YOUR GOAL: The answer should consist of every line of the material, repeated verbatim.

DATASET EXTRACT:
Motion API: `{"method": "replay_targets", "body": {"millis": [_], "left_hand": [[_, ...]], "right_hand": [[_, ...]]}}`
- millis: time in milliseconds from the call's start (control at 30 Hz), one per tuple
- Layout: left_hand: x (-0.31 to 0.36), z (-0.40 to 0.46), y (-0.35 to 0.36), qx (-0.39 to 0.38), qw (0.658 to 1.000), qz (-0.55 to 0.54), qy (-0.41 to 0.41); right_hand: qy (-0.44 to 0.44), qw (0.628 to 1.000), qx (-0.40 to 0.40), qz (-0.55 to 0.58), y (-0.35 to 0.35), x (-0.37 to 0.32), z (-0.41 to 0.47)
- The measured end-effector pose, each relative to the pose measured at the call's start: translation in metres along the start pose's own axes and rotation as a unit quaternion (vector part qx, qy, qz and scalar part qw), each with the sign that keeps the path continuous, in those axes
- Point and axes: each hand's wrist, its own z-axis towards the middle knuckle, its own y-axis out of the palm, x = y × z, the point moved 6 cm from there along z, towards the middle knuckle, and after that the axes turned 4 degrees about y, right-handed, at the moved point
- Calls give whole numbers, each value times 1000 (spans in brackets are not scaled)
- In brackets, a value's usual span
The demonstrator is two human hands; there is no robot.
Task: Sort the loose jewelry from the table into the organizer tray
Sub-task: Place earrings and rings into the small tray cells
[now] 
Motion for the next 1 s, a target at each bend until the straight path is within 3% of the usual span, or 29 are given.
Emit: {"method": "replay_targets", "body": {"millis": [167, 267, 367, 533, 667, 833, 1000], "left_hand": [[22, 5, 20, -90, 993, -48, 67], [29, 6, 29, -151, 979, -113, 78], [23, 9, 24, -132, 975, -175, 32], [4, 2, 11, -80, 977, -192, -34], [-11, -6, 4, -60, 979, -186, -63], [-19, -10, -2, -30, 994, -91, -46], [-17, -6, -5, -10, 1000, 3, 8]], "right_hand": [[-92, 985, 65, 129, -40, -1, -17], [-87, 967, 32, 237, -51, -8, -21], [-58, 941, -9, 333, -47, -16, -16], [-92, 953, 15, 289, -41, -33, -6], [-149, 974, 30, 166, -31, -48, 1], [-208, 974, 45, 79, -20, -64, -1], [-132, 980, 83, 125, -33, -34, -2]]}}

RESULT OF THE EXERCISE:
Motion API: `{"method": "replay_targets", "body": {"millis": [_], "left_hand": [[_, ...]], "right_hand": [[_, ...]]}}`
- millis: time in milliseconds from the call's start (control at 30 Hz), one per tuple
- Layout: left_hand: x (-0.31 to 0.36), z (-0.40 to 0.46), y (-0.35 to 0.36), qx (-0.39 to 0.38), qw (0.658 to 1.000), qz (-0.55 to 0.54), qy (-0.41 to 0.41); right_hand: qy (-0.44 to 0.44), qw (0.628 to 1.000), qx (-0.40 to 0.40), qz (-0.55 to 0.58), y (-0.35 to 0.35), x (-0.37 to 0.32), z (-0.41 to 0.47)
- The measured end-effector pose, each relative to the pose measured at the call's start: translation in metres along the start pose's own axes and rotation as a unit quaternion (vector part qx, qy, qz and scalar part qw), each with the sign that keeps the path continuous, in those axes
- Point and axes: each hand's wrist, its own z-axis towards the middle knuckle, its own y-axis out of the palm, x = y × z, the point moved 6 cm from there along z, towards the middle knuckle, and after that the axes turned 4 degrees about y, right-handed, at the moved point
- Calls give whole numbers, each value times 1000 (spans in brackets are not scaled)
- In brackets, a value's usual span
The demonstrator is two human hands; there is no robot.
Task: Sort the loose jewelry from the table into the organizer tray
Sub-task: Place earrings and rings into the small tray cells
[now] 
Motion for the next 1 s, a target at each bend until the straight path is within 3% of the usual span, or 29 are given.
Emit: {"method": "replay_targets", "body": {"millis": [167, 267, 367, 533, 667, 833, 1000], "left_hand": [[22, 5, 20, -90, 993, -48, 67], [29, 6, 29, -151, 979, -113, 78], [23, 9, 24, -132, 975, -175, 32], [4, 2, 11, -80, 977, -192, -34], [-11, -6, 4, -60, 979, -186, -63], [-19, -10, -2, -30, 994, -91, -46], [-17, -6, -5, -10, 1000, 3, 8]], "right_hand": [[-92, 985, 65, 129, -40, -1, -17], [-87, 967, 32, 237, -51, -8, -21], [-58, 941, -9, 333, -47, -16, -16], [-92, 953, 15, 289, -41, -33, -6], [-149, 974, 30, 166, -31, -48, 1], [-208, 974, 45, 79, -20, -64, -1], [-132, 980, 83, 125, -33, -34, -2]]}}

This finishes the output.